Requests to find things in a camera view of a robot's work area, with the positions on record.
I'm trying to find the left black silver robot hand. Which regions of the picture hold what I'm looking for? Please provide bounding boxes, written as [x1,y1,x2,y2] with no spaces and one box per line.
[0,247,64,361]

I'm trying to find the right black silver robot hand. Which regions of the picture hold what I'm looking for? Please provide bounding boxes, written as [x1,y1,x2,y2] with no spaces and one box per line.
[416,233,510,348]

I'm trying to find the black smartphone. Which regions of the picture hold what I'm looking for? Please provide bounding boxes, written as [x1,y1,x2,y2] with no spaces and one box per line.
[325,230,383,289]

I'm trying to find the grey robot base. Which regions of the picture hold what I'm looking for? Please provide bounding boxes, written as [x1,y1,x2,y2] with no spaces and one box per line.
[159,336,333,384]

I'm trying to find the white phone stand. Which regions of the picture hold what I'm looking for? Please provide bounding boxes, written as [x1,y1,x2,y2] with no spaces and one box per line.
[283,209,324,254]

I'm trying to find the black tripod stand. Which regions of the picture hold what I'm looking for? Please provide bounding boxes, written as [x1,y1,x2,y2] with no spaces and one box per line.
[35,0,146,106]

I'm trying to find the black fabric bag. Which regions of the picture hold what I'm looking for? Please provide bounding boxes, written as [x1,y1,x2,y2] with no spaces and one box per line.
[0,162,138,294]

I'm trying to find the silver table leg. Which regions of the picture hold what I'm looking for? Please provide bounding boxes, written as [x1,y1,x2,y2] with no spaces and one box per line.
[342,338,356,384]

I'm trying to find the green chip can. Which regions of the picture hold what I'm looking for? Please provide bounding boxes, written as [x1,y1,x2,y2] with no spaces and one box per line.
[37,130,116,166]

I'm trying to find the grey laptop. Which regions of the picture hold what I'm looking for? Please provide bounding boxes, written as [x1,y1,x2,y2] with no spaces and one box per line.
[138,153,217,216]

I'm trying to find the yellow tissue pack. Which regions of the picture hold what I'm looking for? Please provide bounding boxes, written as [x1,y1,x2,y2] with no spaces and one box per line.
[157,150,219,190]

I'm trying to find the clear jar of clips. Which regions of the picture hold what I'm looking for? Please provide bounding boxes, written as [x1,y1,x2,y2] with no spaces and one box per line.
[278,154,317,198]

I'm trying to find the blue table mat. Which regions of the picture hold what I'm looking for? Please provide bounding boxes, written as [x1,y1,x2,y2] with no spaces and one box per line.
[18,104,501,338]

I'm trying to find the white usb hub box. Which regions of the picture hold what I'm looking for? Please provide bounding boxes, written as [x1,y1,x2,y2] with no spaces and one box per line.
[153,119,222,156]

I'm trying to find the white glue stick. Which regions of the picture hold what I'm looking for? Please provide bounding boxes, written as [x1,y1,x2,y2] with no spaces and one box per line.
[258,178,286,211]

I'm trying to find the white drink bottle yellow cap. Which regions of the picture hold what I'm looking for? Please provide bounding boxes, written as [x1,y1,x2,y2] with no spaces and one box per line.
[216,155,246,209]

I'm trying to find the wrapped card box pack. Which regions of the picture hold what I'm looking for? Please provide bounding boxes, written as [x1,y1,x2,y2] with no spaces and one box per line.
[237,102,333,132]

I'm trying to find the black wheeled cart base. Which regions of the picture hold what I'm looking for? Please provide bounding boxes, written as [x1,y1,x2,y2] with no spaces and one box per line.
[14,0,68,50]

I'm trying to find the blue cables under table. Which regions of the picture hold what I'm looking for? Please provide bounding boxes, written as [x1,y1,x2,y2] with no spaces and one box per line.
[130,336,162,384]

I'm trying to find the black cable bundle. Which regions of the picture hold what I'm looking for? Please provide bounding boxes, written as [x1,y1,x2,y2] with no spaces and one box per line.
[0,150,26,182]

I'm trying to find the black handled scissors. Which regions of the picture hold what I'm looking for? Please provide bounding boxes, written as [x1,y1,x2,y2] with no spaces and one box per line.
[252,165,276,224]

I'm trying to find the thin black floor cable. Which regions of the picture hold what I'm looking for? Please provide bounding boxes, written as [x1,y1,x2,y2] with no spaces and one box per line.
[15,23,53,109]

= = =

§ EXERCISE BRIEF
Your response needs to restate the lines above exactly.

§ FINISHED TASK
Requests to find things in a camera view of a robot's work area, with the positions on record.
I'm trying to find the left black silver robot hand. Which regions of the picture hold what I'm looking for? Please provide bounding boxes, written as [x1,y1,x2,y2] with no spaces and one box per line.
[0,247,64,361]

I'm trying to find the right black silver robot hand. Which regions of the picture hold what I'm looking for? Please provide bounding boxes, written as [x1,y1,x2,y2] with no spaces and one box per line.
[416,233,510,348]

I'm trying to find the black smartphone. Which regions of the picture hold what I'm looking for? Please provide bounding boxes, written as [x1,y1,x2,y2] with no spaces and one box per line.
[325,230,383,289]

I'm trying to find the grey robot base. Which regions of the picture hold what I'm looking for? Please provide bounding boxes, written as [x1,y1,x2,y2] with no spaces and one box per line.
[159,336,333,384]

I'm trying to find the white phone stand. Which regions of the picture hold what I'm looking for? Please provide bounding boxes, written as [x1,y1,x2,y2] with no spaces and one box per line.
[283,209,324,254]

I'm trying to find the black tripod stand. Which regions of the picture hold what I'm looking for? Please provide bounding boxes, written as [x1,y1,x2,y2] with no spaces and one box per line.
[35,0,146,106]

I'm trying to find the black fabric bag. Which regions of the picture hold what I'm looking for? Please provide bounding boxes, written as [x1,y1,x2,y2] with no spaces and one box per line.
[0,162,138,294]

I'm trying to find the silver table leg. Which regions of the picture hold what I'm looking for? Please provide bounding boxes, written as [x1,y1,x2,y2] with no spaces and one box per line.
[342,338,356,384]

I'm trying to find the green chip can. Which regions of the picture hold what I'm looking for? Please provide bounding boxes, written as [x1,y1,x2,y2] with no spaces and one box per line.
[37,130,116,166]

I'm trying to find the grey laptop. Which regions of the picture hold what I'm looking for? Please provide bounding boxes, written as [x1,y1,x2,y2] with no spaces and one box per line.
[138,153,217,216]

I'm trying to find the yellow tissue pack. Which regions of the picture hold what I'm looking for? Please provide bounding boxes, written as [x1,y1,x2,y2] with no spaces and one box per line.
[157,150,219,190]

I'm trying to find the clear jar of clips. Which regions of the picture hold what I'm looking for? Please provide bounding boxes, written as [x1,y1,x2,y2] with no spaces and one box per line.
[278,154,317,198]

I'm trying to find the blue table mat. Which regions of the picture hold what I'm looking for? Please provide bounding boxes, written as [x1,y1,x2,y2] with no spaces and one box per line.
[18,104,501,338]

I'm trying to find the white usb hub box. Which regions of the picture hold what I'm looking for? Please provide bounding boxes, written as [x1,y1,x2,y2] with no spaces and one box per line.
[153,119,222,156]

I'm trying to find the white glue stick. Which regions of the picture hold what I'm looking for? Please provide bounding boxes, written as [x1,y1,x2,y2] with no spaces and one box per line.
[258,178,286,211]

I'm trying to find the white drink bottle yellow cap. Which regions of the picture hold what I'm looking for? Please provide bounding boxes, written as [x1,y1,x2,y2] with no spaces and one box per line.
[216,155,246,209]

I'm trying to find the wrapped card box pack. Which regions of the picture hold what I'm looking for? Please provide bounding boxes, written as [x1,y1,x2,y2] with no spaces and one box per line.
[237,102,333,132]

I'm trying to find the black wheeled cart base. Which regions of the picture hold what I'm looking for? Please provide bounding boxes, written as [x1,y1,x2,y2] with no spaces and one box per line.
[14,0,68,50]

I'm trying to find the blue cables under table. Which regions of the picture hold what I'm looking for? Please provide bounding boxes, written as [x1,y1,x2,y2] with no spaces and one box per line.
[130,336,162,384]

I'm trying to find the black cable bundle. Which regions of the picture hold what I'm looking for? Please provide bounding boxes, written as [x1,y1,x2,y2] with no spaces and one box per line.
[0,150,26,182]

I'm trying to find the black handled scissors. Which regions of the picture hold what I'm looking for? Please provide bounding boxes, written as [x1,y1,x2,y2] with no spaces and one box per line.
[252,165,276,224]

I'm trying to find the thin black floor cable. Which regions of the picture hold what I'm looking for? Please provide bounding boxes, written as [x1,y1,x2,y2] with no spaces and one box per line.
[15,23,53,109]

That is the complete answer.